- From: Sandro Hawke <sandro@w3.org>
- Date: Sat, 08 Feb 2003 13:42:06 -0500
- To: www-archive@w3.org
Have I got this right yet?
In the view of RFC 2396 and RFC 2616, each URI directly identifies
one thing, its identified "resource". These specifications keep
the definition of "resource" and the nature of the identification
relationship very abstract in order to keep the field open for
unforseeable future protocols and applications. While it may have
been tempting to define URIs more narrowly, saying perhaps that
they directly point to living documents, such an approach might
have prohibited novel applications such as those involving
streaming media, mobile code, cookies, and web services. So an
abstract definition was used and the web has kept evolving.
Unfortunately, the abstractness in the definition of "resource" has
led some people to think it was reasonable to identify people,
products, organizations, physical objects, etc, with http URIs.
RFC 2396 makes it clear that URIs in general can be used like this,
but RFC 2616 and the HTTP protocol are not meant to be used this
way. HTTP URIs are intended for use with the HTTP protocol, which
is a particular data transfer protocol. The reason to use an HTTP
URI is that it can be used with the HTTP protocol.
It is tempting to say that an HTTP URI like
"http://www.w3.org/People/EM" can identify a person. In a loose,
natural language sense, this string does identify Eric Miller.
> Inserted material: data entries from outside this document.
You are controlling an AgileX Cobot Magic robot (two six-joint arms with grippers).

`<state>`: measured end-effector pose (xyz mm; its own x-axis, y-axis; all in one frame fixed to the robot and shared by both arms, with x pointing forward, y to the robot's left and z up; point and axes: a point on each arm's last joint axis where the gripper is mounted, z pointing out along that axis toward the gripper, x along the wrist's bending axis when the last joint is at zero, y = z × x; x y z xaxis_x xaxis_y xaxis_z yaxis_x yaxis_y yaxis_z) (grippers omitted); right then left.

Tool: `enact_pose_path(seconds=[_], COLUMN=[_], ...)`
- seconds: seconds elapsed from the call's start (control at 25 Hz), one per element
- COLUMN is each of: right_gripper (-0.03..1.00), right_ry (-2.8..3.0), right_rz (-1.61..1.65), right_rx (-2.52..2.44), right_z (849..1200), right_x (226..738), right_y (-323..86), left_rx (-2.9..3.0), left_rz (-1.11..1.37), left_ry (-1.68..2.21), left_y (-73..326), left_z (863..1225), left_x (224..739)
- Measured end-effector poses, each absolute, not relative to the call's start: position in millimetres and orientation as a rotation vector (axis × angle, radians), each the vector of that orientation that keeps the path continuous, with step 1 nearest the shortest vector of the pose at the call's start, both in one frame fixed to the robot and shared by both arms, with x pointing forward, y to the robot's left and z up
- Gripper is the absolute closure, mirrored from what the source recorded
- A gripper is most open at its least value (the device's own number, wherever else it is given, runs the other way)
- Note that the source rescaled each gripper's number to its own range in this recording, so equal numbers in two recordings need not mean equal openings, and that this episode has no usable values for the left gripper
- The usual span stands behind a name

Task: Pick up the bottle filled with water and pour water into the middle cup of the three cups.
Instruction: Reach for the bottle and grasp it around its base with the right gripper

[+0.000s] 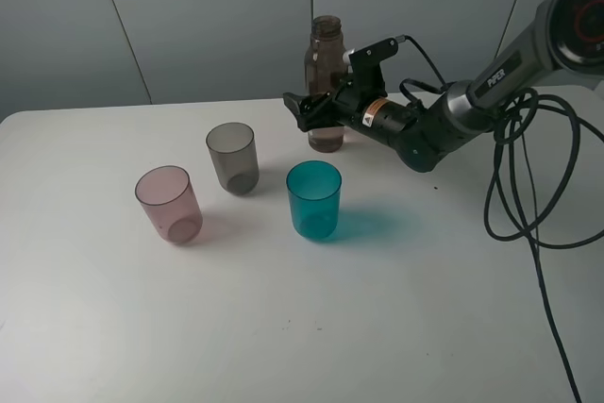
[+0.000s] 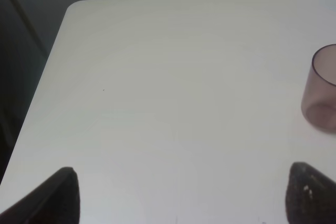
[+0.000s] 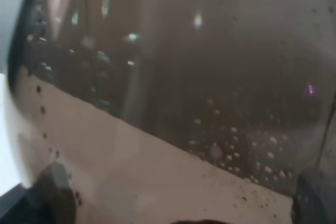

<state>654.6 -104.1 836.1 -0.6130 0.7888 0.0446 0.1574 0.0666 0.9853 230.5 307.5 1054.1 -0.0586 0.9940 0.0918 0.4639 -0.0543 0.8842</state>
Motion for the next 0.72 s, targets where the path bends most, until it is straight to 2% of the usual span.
enact_pose_path(seconds=[0.4, 0.44, 0.48, 0.52, 0.56, 0.72], right_gripper=[-0.02, 0.07, 0.28, 0.60, 0.96, 0.97], right_ry=[1.833, 1.833, 1.833, 1.833, 1.831, 1.836], right_rz=[1.583, 1.583, 1.583, 1.583, 1.583, 1.581], right_rx=[0.940, 0.940, 0.940, 0.940, 0.943, 0.940], right_z=[835.9, 835.9, 835.9, 835.9, 836.0, 835.7], right_x=[654.6, 654.6, 654.6, 654.6, 654.7, 654.5], right_y=[-104.1, -104.1, -104.1, -104.1, -104.2, -104.0], left_rx=[1.579, 1.579, 1.579, 1.579, 1.579, 1.580], left_rz=[1.060, 1.060, 1.060, 1.060, 1.060, 1.061], left_ry=[1.583, 1.583, 1.583, 1.583, 1.583, 1.582], left_y=[307.5, 307.5, 307.5, 307.5, 307.5, 307.5], left_z=[1054.1, 1054.1, 1054.1, 1054.1, 1054.1, 1054.1], left_x=[230.5, 230.5, 230.5, 230.5, 230.5, 230.5])
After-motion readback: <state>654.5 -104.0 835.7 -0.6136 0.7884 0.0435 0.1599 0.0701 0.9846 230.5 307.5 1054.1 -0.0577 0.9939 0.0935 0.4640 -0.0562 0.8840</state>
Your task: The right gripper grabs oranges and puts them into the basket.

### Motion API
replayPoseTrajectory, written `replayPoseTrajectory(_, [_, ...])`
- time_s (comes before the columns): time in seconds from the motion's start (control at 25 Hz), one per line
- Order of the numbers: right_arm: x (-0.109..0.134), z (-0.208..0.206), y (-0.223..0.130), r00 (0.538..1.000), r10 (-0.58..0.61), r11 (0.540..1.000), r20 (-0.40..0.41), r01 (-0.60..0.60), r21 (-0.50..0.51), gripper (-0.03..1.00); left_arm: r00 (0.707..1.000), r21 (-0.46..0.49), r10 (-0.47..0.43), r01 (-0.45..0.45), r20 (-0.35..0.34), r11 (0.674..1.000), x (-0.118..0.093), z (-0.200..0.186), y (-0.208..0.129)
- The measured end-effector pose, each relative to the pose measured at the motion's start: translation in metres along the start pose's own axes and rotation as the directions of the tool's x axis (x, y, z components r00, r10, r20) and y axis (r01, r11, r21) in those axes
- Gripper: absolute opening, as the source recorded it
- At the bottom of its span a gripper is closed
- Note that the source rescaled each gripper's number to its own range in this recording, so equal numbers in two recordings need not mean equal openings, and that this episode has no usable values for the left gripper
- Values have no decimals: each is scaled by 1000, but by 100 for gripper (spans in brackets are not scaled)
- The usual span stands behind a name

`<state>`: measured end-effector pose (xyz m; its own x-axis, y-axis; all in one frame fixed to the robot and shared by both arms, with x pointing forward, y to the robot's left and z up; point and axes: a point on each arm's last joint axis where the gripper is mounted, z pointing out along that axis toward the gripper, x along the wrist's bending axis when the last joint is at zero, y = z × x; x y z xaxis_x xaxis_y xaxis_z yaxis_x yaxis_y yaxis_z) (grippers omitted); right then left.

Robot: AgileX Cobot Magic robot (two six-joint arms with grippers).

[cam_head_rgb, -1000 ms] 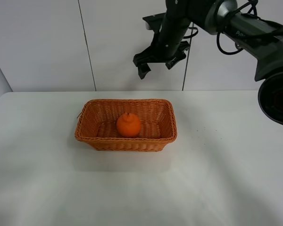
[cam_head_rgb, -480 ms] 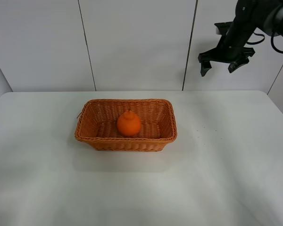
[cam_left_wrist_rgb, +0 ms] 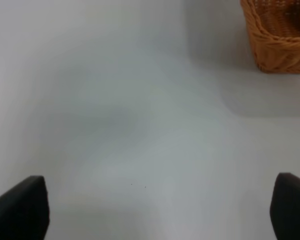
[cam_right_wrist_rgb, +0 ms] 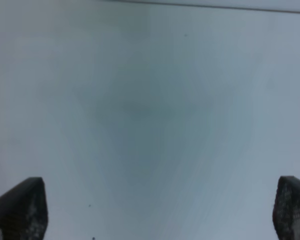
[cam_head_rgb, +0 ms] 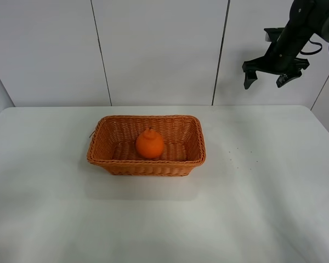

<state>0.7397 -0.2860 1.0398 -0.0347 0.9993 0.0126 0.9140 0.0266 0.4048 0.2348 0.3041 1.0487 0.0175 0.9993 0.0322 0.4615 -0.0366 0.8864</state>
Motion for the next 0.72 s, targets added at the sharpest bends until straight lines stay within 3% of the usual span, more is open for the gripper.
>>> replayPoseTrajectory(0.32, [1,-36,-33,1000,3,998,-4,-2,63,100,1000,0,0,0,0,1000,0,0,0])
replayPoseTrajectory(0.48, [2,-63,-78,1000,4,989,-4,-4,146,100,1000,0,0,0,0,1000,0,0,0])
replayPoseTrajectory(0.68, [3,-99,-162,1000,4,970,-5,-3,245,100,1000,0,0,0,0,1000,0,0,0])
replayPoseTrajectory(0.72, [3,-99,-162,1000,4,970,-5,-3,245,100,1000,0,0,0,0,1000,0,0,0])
Similarly, in a loose natural language sense, the MIME entity
returned in a successful HTTP GET transaction "represents" Eric
Miller. It has his picture, and Merriam-Webster's first definition of
"representation" is "an artistic likeness or image". But these
meanings of "identify" and "respresent" are not in the technical
sense meant by the HTTP specifications.
The temptation is strong, because if you identify Eric with a URI
like "http://www.w3.org/People/EM", you can easily use HTTP to get
information about him. By the same token, if you identify the RDF
type property with a URI like
"http://www.w3.org/1999/02/22-rdf-syntax-ns#type", you can easily
use HTTP to get ontological information about it.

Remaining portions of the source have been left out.